Abstract

Can an amorphous cloud of points really illustrate a statistically significant relationship between two variables? We examine one particular scatter-plot from 402 observations which appears to show no relationship whatever between the Y and X variables, and yet, the conventional OLS regression finds a t-statistic of 3.0. To explain this puzzle, we derive a formula showing that the conventional t-statistic is the product of a signal-to-noise ratio and the square root of the regression degrees of freedom. This signal-to-noise ratio is a convenient measure of the visual clarity of any relationship in the scatter-plot. If the ratio is 1, then the relationship is reasonably clear to the eye. If the ratio is 10, then it is very clear indeed. But if the ratio is 0.1, or less, then the relationship is more or less invisible to the eye. However, even if the signal-to-noise ratio is very low, our formula shows that we can still obtain a large t-statistic, so long as we have enough observations.

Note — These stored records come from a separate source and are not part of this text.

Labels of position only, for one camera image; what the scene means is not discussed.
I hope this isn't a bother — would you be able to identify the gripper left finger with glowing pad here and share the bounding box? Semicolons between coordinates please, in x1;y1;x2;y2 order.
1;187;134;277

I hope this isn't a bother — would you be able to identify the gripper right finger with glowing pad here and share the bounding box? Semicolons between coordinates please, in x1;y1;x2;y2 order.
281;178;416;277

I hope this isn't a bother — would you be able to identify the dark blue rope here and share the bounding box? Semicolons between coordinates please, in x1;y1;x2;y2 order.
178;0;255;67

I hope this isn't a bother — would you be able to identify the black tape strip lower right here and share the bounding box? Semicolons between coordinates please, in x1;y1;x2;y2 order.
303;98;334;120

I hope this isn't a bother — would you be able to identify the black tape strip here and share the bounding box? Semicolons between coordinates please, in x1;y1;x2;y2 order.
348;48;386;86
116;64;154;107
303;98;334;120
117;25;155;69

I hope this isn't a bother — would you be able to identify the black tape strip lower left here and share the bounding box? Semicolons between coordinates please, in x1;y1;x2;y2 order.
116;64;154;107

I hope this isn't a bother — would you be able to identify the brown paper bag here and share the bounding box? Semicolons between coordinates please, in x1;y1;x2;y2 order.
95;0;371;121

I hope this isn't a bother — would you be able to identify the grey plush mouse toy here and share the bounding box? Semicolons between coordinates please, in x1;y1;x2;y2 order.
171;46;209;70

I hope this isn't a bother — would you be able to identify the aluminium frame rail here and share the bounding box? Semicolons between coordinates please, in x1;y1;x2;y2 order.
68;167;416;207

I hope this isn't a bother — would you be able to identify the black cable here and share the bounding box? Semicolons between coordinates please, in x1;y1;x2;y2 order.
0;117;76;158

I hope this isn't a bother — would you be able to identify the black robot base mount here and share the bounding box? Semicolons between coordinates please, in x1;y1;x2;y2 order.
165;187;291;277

But how it can make sense to say that an amorphous cloud of points is ‘significant’? The standard independence assumption of regression analysis is absolutely critical here, and robustness checks show that without it, the relationship between y and x could be almost anything. Finally, we examine a sample of 2220 parameter estimates taken from recent articles in 20 leading journals, and find that for most of these – even those that are reported as statistically significant – the implicit signal to noise ratio is very low indeed (median value 0.033). The implication is that in the absence of the independence assumption, these parameter estimates tell us very little indeed. We conclude with a brief reexamination of this critical independence assumption and whether it is really justified.